Dataset content:
# # # # # # #

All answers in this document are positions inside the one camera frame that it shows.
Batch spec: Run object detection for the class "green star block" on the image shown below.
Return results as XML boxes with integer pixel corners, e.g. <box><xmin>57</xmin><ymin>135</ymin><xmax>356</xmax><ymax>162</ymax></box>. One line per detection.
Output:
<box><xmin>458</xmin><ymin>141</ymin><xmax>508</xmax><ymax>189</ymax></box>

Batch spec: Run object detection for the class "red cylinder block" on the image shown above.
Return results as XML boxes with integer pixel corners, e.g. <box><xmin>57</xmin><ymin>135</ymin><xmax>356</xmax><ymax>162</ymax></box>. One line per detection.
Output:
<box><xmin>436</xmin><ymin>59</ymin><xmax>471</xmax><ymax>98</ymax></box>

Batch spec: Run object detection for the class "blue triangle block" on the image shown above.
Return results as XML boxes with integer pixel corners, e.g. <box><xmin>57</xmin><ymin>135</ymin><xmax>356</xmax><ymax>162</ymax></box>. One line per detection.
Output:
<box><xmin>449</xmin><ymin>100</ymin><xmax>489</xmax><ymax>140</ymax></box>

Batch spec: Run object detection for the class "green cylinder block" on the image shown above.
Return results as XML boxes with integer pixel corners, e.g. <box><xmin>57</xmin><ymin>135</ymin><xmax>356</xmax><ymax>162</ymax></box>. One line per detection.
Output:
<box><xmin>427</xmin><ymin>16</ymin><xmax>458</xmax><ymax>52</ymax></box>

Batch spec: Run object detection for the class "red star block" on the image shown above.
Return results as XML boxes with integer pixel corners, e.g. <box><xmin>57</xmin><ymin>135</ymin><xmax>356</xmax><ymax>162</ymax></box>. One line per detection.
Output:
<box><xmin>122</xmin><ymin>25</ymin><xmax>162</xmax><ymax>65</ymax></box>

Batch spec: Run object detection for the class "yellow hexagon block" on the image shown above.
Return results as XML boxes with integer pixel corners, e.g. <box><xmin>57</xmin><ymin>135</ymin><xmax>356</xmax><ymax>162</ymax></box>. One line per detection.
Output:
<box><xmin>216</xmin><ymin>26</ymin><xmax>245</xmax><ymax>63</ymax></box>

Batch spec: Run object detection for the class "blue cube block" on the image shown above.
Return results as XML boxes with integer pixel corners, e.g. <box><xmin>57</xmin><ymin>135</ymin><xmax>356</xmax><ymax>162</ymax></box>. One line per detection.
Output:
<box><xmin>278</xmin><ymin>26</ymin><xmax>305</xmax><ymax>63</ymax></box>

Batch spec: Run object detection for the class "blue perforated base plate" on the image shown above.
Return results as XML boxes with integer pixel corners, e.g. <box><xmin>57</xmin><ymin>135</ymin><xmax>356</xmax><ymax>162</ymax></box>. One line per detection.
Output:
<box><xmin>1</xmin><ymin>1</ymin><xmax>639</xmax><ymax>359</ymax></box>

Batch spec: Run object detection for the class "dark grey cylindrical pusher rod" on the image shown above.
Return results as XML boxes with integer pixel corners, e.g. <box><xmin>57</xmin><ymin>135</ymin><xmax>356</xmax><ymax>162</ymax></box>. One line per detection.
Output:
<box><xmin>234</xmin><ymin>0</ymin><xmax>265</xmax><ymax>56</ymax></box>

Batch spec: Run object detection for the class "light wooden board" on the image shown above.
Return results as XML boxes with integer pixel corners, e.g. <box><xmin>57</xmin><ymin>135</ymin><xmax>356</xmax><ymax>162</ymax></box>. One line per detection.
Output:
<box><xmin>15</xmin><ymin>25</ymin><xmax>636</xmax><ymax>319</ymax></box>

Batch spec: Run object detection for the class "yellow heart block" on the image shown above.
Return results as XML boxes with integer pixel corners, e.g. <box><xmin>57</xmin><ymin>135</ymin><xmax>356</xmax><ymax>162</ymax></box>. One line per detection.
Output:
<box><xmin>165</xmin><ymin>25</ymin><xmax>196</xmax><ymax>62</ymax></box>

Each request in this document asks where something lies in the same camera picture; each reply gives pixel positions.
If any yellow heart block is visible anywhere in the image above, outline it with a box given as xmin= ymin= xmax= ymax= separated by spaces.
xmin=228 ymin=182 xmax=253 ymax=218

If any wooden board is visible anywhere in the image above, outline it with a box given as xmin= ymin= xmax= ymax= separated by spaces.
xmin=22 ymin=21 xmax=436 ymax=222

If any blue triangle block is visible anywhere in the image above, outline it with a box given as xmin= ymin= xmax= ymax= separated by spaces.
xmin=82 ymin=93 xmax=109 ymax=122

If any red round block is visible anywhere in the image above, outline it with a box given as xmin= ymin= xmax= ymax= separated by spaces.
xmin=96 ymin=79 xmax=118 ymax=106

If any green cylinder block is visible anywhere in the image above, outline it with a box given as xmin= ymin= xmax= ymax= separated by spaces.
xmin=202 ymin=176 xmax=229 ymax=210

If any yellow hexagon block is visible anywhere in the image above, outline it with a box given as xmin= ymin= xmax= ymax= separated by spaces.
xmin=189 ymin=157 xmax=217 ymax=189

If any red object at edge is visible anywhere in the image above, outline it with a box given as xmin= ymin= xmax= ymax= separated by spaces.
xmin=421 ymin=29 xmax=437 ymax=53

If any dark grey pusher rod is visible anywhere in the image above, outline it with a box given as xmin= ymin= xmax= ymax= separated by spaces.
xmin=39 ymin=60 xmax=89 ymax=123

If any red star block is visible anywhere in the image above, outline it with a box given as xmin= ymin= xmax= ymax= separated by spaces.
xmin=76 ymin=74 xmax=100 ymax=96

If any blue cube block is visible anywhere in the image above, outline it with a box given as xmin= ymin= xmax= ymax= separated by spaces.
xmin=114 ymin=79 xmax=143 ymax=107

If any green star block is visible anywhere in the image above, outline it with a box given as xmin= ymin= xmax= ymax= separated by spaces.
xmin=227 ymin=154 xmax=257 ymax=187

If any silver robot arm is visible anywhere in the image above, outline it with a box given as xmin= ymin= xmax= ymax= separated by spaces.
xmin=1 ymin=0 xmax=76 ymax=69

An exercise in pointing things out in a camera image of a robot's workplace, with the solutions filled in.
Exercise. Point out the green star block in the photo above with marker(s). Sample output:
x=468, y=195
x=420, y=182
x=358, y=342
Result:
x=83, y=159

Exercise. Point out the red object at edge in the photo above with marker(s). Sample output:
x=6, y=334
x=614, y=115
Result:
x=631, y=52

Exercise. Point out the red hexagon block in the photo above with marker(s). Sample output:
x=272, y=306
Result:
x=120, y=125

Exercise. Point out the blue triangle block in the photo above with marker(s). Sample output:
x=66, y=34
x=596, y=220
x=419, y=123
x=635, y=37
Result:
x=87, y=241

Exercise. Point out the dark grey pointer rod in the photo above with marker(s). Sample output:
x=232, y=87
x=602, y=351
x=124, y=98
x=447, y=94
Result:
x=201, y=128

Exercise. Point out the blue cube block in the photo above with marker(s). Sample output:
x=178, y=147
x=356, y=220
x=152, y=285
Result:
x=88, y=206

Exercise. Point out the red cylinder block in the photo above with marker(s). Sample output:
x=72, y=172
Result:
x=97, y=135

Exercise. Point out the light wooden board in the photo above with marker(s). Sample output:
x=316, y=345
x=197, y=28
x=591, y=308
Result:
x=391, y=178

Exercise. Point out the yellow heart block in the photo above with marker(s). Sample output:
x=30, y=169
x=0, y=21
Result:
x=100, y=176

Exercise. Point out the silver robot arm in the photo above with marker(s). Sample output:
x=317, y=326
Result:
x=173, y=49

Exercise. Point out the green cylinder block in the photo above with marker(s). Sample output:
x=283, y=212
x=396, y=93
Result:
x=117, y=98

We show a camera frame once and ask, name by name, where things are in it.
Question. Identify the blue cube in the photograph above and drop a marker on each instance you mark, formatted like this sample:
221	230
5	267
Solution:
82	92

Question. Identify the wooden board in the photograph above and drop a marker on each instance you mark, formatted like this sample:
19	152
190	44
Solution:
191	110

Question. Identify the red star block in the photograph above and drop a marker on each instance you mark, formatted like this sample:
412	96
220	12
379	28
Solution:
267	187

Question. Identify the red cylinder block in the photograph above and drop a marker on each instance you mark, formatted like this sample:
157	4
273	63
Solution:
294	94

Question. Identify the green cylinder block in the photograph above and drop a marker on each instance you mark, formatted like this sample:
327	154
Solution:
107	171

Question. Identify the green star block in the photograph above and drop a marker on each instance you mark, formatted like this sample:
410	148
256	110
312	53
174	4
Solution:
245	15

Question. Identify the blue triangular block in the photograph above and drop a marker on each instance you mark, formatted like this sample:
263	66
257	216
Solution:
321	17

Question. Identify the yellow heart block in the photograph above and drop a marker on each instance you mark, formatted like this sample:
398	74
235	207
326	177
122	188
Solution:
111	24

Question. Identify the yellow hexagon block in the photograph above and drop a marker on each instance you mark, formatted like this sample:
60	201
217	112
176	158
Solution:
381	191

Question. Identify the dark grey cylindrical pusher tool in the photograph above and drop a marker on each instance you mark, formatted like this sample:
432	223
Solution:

# # # # # # #

Your task:
Among the lines of the listing, count those containing the word "things". Answer with the count alone.

Answer to the problem:
2